My guess is that EA is currently male because aggressively quantifying and measuring charitable giving is an activity that appeals primarily to men. As long as that remains true, and Effective Altruism remains Effective Altruism in that way, my prediction is that the gender ratio will remain the same, just as most hobbies and social groups maintain similar gender ratios over time even when people work really hard to change them. If this form of harassment is inherent to male-dominated activities then that would be pretty sad.
Some EAs have a kind of “anti-woke” sentiment to the point where I actually think it could be fairly damaging e.g. it causes people to think issues related to race, gender, nationality etc aren’t important at all. I think it would be pretty valuable if everyone read a few core texts on things like racism, sexism, ableism, etc. to actually understand the every-day experiences of people facing various forms of discrimination and bigotry.

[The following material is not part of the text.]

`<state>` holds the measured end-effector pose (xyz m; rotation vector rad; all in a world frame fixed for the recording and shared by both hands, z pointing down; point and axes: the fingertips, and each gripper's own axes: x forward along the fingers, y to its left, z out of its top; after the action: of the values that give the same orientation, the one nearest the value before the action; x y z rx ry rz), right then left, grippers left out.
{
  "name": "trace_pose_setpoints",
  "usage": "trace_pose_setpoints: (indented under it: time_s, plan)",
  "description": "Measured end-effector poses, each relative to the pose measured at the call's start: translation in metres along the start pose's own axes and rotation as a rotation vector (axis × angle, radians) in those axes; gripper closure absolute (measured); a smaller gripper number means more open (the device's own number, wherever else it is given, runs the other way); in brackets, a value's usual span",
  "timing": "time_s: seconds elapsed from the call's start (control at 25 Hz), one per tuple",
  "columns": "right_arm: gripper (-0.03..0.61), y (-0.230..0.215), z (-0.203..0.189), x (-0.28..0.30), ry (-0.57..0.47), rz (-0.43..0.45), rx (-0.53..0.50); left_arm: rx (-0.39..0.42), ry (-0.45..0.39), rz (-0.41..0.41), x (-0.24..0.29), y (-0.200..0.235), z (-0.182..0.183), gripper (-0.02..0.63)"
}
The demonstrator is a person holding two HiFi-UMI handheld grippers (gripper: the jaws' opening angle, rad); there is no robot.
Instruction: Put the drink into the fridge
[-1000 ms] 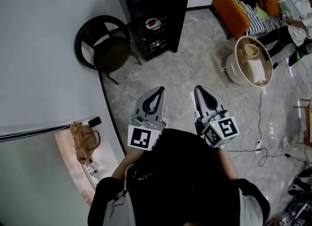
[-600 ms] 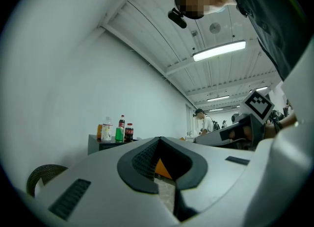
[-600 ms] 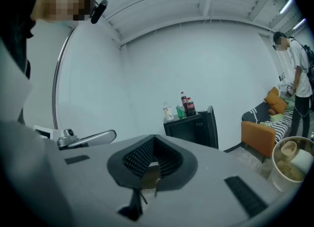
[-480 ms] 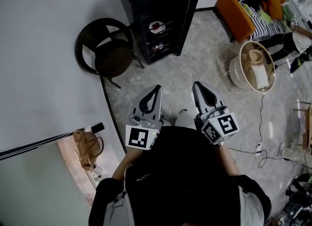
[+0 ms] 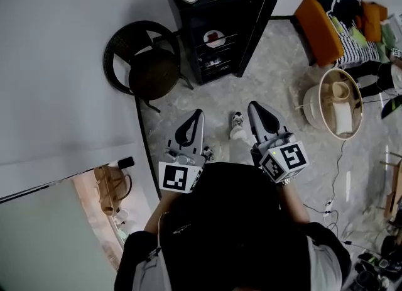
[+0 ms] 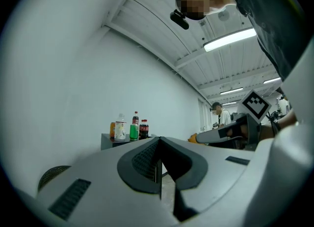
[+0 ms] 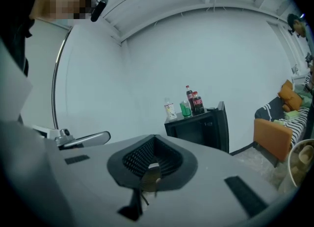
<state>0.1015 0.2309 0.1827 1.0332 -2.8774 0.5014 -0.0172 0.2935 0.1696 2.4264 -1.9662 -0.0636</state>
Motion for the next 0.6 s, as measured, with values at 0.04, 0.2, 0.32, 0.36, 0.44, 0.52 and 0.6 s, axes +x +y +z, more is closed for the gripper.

I’m pretty sure the standard left-American take on everyday harrassment is straightforwardly compatible with believing it’s not very important in a world with existential risk and malaria and the Jalisco New Generation Cartel, and that this is a sensible position for EAs to hold even when they’re not explicitly “anti-woke”.
Repost from LessWrong:
Dude is going to prison for life. I can’t believe how many rationalists are out here suggesting he’s gonna just walk away from this “because he’s a democratic donor”.
Maybe there was a galaxy brained legal road he could have taken that limited his damage to 5-10y after spending 10MM on an extraordinary plea negotiation and shutting the fuck up. He passed that fork in the road a hundred miles back. Currently he is sounding and acting like a megalomaniac to the point of seeming mentally ill. One wonders if he even realizes he’s going to be criminally charged regardless of the outcome of his “fundraising”.